Movable feasts on television

So many channels on free and cable TV are competing for viewers’ attention these days that the hundreds and even thousands of programs they produce do anything and everything to stand out in the madding, teeming crowd.

All sorts of innovative program formats are conjured up for the delectation of millions of viewers, each one promising originality, surprises and “unique selling factor” gimmicks galore!

One unusual way that some productions have thought up to stand out is to present themselves as out-of-the-box, out-of-studio “movable feasts” in terms of the unique shooting or taping locations they have opted to emanate from. While most programs are taped in production studios, an innovative few have opted to shoot “on the run,” like a once popular game show in Singapore which was taped in a taxi cab (“Cash Cab”), with the quizmaster as driver and his passengers answering his head-scratchers for a nifty prize.

Only last year, we caught a local version of that “studio on wheels” format, with the taxi replaced by a bigger jeepney that was driven around the streets of Manila (TV5’s “Jeepney Jackpot”), providing both contestants and program staffers with a bigger space to work in.

Elsewhere on Asian TV, we’ve watched programs taped on huge cruise ships that veritably look like small floating cities!
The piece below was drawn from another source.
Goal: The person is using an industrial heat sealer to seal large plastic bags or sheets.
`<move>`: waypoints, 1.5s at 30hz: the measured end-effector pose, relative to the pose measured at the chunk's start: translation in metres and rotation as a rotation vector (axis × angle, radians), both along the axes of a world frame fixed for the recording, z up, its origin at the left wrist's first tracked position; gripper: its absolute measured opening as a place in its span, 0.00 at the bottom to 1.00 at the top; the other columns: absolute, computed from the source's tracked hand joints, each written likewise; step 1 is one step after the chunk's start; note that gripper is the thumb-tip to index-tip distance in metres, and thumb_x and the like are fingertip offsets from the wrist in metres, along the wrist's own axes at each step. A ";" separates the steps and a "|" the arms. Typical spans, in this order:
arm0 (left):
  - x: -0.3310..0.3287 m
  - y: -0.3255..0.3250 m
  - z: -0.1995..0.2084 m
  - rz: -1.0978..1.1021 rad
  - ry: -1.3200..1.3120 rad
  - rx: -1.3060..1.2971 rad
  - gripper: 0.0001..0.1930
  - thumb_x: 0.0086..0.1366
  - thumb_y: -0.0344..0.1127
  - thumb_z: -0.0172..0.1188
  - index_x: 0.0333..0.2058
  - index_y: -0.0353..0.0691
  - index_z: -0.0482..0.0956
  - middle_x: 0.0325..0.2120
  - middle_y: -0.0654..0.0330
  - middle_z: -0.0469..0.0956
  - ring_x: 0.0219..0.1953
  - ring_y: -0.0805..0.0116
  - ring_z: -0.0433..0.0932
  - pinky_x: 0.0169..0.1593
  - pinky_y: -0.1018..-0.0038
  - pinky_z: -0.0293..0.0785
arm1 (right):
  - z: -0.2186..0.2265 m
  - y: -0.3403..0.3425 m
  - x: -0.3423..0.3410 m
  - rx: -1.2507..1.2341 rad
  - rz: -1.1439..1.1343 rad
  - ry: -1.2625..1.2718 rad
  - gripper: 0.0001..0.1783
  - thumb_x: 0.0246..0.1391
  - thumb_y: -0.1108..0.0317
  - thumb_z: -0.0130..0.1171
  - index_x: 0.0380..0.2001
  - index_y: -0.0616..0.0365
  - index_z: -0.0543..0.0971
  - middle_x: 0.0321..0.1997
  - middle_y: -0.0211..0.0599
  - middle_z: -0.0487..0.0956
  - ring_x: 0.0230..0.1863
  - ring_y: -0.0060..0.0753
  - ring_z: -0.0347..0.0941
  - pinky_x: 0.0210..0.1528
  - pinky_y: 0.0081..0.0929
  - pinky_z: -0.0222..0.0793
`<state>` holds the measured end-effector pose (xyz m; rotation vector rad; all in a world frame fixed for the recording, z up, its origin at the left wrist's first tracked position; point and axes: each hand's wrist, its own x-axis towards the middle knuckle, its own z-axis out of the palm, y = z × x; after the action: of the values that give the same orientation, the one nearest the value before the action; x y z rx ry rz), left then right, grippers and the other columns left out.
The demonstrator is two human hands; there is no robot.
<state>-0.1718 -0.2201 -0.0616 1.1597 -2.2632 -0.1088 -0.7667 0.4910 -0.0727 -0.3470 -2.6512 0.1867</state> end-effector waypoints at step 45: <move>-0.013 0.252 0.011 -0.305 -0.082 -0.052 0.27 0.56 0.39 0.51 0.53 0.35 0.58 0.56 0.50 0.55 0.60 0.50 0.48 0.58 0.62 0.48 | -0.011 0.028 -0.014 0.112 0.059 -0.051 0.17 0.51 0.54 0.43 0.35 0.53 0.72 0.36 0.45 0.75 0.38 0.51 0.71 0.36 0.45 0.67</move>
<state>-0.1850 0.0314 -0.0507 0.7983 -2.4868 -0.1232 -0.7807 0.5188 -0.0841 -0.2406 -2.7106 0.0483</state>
These scenes shot inside the huge vessels are interesting enough, but what really provides the best movable visual feast are shots of the cruise ship’s varied stops, where passengers disembark and go on colorful day trips.

Smaller versions of those cruises are also to be seen on some TV travel shows, where posh is replaced by practicality, and the ability of the peripatetic program host to use all sorts of sea and land transportation to discover unique nook and crannies far off the beaten tourist track. In addition, we’ve caught interview shows taped in the cabin of a cable car as it “flies” from Singapore proper to the resort island of Sentosa.

Long ago, on a travel edition of “Two for the Road,” we joined Elvira Manahan and director Maria Montelibano in one such scenic, “flying” interview feature, and it really was quite a trip! Most recently, we watched a variation on the cable-car format, an interview show titled “High Flyers,”  that regularly conducts interviews with visiting VIPs from one of the cabins of a giant Ferris wheel.

Finally, the iconic comic, Jerry Seinfeld, has chosen to make his TV comeback by way of an exceedingly portable—and transportable—talk show in which he drives around the metro as he shoots the breeze with some riotously and outrageously funny friends, top comedians one and all (“Comedians in Cars Getting Coffee”).

What could possibly top that? Interviews shot in helicopters, under the sea in a small submarine or way out in space? What would really take the cake, if they could lick the noise problem, would be a talk fest  done on a motorcycle trip, one on one! And, if it were done habal-habal style, it could even be tweaked into a panel show!